SPOILER ALERT: This is not a movie review. However, if you haven't yet seen "Roxanne Roxanne," the biopic about pioneering female emcee Roxanne Shante, then you might want to log off right now.
With that said, if you remember when you first heard the song "Roxanne's Revenge" on the radio and the feeling that it inspired, please keep reading because you're probably the right person to help answer a few questions that came to me while I watched the new movie.
Let me first start by saying that for months I swore the person rapping "Roxanne's Revenge" was a little boy. As a fifth grader, I couldn't comprehend that a girl could rap. But I knew the song was fire and I went to the Sam Goody on 97th and Broadway to cop the vinyl single by paying for it in quarters -- my arcade money. That's how special that song was and still is to me.
I attended a panel discussion just the other week and heard her discuss some of the challenges she faced growing up, all of which was news to me. So to say that I learned a lot about her life watching the new movie is an understatement.

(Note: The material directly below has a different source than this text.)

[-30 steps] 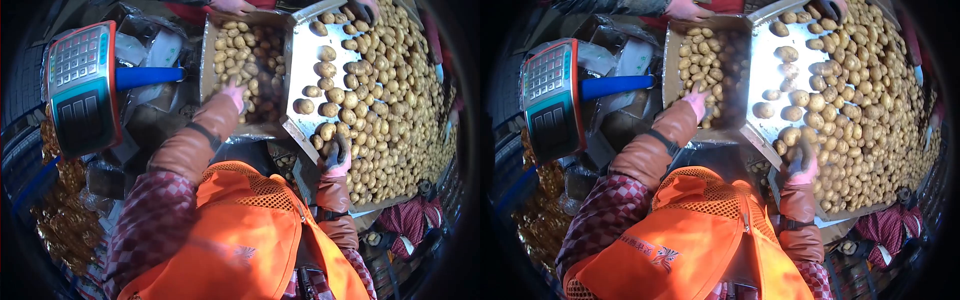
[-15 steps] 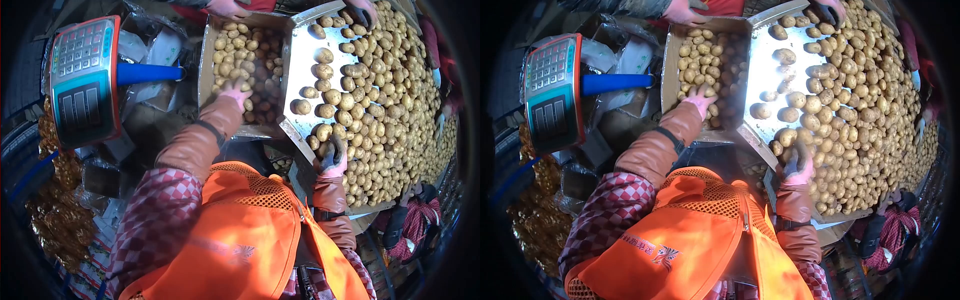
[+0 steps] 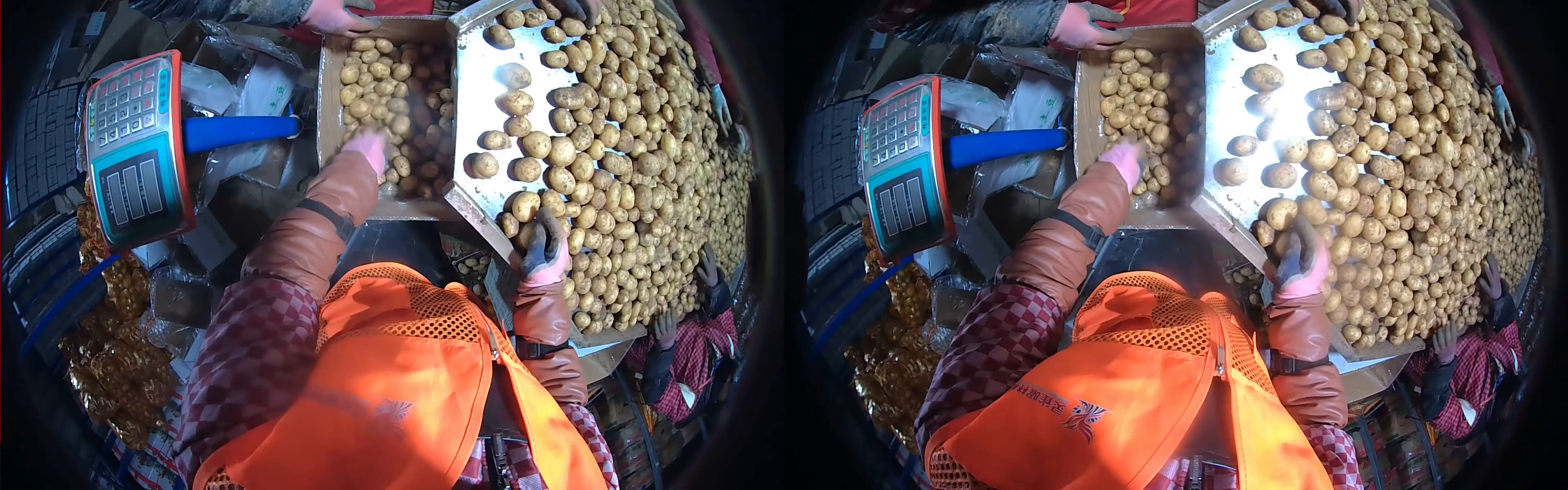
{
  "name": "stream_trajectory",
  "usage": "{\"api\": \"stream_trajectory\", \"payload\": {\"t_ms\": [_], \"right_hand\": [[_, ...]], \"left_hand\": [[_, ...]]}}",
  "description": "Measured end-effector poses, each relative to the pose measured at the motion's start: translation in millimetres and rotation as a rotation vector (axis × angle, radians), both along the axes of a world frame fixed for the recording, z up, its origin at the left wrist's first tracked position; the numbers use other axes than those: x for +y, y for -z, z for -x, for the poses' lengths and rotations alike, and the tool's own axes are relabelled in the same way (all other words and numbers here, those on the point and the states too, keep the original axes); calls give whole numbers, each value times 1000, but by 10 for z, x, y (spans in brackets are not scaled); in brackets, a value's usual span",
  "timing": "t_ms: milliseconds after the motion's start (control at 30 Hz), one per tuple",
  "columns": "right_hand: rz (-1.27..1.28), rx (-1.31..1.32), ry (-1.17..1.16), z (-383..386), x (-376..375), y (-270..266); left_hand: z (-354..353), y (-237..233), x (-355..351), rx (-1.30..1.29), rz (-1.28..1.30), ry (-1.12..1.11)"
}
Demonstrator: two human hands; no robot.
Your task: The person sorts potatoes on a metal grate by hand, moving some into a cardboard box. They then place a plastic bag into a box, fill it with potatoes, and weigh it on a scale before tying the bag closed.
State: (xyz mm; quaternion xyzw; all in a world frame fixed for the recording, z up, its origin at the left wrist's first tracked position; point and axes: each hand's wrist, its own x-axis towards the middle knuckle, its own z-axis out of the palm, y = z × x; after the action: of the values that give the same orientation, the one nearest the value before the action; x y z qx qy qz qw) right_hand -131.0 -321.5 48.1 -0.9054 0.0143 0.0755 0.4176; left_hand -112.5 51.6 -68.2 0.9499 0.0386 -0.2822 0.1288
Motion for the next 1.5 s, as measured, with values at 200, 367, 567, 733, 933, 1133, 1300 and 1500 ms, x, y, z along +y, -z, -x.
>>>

Roxanne Shante says the globalization and appropriation of rap actually helped save hiphop #BeExpoPhilly pic.twitter.com/elz7m6ZLqd— Bruce Wright (@bctw) March 17, 2018
But, I do wonder how true some of it really is.
Maybe all of this has already been well-documented, but I haven't read any of this, and so I need some answers to a few questions.
Here they are, in no certain order:
1. For starters, did Marley Marl really jerk her and steal her tour money and kick her off the tour like they showed in the movie? If so, that is crazy foul, especially for the man who many people believe is the greatest Hiphop producer of all time.
2) Did Shante really knock out "Roxanne's Revenge" as we know it in one take?
3. After Marley jerked her, taking her records and everything, Biz Markie steps in and offers to back her up0 with his human beat box, which Shante acts like is a surprise that he can do. They go on to take the stage and end up making Hiphop history with their classic performance that was captured on video in 1986.
4. In the scenes MC Shan was in, he almost seems like an afterthought when in reality at the time he had the rap game on lock with "The Bridge" and his ongoing battle with Boogie Down Productions and KRS-One, who once famously rapped "Roxanne Shante is only good for steady fucking!" Either way, Shan comes off like a nice, caring guy in the movie.
5. OK, I know Queensbridge is fertile ground when it comes to birthing Hiphop legends, but are the two scenes featuring a young Nas really accurate? In one scene, a young Nasir Jones without a rap name humbly asks Roxanne to hear him rhyme, but when he's put on the spot, he couldn't muster up anything anything beyond a "Yo" and some nervous b-boy posturing. To that, Roxanne warns him she will "fuck you up" the next time she sees him and he's not ready to kick a hot 16.
Fast forward toward the end of the movie, and a more mature-but-still-very-young-looking Nas spits hot fire on Roxanne's request, making the movie's protagonist very happy.
(Reminds me a bit of the scene in "Belly" where a young boy acts out the lyrics from Nas' "One Love.")
But lost in the mix is the fact that God's Son's stage name at the time was Nasty Nas, a moniker under which he recorded his first professional rhyme on Main Source's "Live At The BBQ" and subsequent songs with MC Serch and others. Why didn't they use that name in the movie?
Would love to hear what all three of my readers think about this.